The task: Output a verbatim copy of the data, cut off after the line that contains "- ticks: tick".

Task data:
────────────────────────────────────────
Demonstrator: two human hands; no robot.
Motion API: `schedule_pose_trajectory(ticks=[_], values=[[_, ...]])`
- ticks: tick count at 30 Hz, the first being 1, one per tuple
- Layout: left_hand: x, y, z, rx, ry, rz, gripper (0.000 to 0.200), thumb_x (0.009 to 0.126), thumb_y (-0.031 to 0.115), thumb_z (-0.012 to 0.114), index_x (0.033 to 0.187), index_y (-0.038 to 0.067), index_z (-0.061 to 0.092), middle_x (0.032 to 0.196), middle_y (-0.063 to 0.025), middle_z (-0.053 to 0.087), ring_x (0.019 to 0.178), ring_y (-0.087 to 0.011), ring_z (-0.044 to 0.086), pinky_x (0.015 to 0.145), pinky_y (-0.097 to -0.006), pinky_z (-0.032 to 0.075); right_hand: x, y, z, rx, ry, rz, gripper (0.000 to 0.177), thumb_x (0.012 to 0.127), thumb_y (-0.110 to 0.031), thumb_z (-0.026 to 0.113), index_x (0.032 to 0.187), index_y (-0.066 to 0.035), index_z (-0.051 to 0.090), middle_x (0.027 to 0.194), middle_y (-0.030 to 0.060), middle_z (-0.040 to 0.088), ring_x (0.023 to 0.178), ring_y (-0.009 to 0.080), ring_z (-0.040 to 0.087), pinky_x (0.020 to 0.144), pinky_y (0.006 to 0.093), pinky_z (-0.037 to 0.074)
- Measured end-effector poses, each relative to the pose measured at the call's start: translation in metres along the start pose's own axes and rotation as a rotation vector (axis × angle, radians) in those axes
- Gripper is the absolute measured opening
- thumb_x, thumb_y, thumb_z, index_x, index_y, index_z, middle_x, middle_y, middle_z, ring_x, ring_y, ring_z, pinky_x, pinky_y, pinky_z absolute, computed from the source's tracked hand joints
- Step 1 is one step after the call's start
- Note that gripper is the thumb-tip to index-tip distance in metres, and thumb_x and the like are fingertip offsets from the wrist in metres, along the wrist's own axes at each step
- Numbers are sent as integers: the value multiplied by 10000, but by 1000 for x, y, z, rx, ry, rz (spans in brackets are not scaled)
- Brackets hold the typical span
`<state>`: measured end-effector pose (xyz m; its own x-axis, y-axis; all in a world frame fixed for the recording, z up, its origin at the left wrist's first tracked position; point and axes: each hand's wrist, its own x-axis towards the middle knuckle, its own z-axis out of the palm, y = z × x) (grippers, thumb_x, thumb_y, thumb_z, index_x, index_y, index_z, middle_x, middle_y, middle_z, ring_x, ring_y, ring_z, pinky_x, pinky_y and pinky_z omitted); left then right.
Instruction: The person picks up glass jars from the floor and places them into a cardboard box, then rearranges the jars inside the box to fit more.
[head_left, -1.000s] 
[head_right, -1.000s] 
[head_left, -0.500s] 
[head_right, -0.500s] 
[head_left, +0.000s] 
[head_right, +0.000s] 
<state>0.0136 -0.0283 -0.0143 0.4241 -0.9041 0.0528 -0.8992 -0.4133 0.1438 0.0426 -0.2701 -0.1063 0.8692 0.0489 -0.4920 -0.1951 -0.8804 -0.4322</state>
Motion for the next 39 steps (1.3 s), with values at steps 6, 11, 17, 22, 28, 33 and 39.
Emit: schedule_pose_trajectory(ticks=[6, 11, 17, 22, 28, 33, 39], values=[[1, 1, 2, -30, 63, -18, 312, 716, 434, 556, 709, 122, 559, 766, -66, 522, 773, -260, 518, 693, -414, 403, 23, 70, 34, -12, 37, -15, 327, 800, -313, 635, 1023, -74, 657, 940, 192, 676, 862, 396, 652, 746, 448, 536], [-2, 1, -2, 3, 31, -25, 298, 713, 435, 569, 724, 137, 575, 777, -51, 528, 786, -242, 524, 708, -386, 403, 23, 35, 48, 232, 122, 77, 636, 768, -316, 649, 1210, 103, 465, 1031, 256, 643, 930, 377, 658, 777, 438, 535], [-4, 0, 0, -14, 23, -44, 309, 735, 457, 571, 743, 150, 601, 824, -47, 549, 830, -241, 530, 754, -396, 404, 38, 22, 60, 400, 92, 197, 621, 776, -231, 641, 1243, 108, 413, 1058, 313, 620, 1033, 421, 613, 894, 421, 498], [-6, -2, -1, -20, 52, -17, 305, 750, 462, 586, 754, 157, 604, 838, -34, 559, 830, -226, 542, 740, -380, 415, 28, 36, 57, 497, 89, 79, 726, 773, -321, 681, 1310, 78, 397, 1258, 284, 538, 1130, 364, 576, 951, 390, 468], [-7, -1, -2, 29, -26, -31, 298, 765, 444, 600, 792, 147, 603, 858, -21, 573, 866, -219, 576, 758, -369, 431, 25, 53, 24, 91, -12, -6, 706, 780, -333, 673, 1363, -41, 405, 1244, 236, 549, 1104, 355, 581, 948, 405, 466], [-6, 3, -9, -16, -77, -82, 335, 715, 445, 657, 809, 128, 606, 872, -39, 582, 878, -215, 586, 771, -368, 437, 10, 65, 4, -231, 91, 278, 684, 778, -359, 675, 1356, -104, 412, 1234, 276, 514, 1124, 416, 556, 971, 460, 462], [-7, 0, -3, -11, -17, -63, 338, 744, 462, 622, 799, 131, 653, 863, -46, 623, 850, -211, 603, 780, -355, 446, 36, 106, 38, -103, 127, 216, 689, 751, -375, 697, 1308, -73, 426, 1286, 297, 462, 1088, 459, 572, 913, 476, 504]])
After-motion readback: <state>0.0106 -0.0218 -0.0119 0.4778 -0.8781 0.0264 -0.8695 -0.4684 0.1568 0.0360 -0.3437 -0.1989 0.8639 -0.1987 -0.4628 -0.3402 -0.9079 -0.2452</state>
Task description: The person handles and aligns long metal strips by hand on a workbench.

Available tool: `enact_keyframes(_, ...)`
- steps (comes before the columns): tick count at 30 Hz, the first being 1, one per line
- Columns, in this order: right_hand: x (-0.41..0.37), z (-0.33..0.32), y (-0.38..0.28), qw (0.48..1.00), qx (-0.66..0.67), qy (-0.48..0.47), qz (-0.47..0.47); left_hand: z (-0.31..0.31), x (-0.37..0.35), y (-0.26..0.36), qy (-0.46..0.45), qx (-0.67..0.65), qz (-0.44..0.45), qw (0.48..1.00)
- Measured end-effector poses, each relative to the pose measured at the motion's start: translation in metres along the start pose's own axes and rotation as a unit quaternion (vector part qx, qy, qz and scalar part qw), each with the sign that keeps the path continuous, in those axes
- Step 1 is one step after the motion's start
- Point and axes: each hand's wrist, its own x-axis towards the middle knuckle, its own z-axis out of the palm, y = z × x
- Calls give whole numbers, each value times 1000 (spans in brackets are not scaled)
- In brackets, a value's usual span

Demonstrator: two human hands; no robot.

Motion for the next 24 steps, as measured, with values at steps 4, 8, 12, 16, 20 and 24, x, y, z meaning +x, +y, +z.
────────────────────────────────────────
Written reply:
Demonstrator: two human hands; no robot.
Motion API: `schedule_pose_trajectory(ticks=[_], values=[[_, ...]])`
- ticks: tick count at 30 Hz, the first being 1, one per tuple

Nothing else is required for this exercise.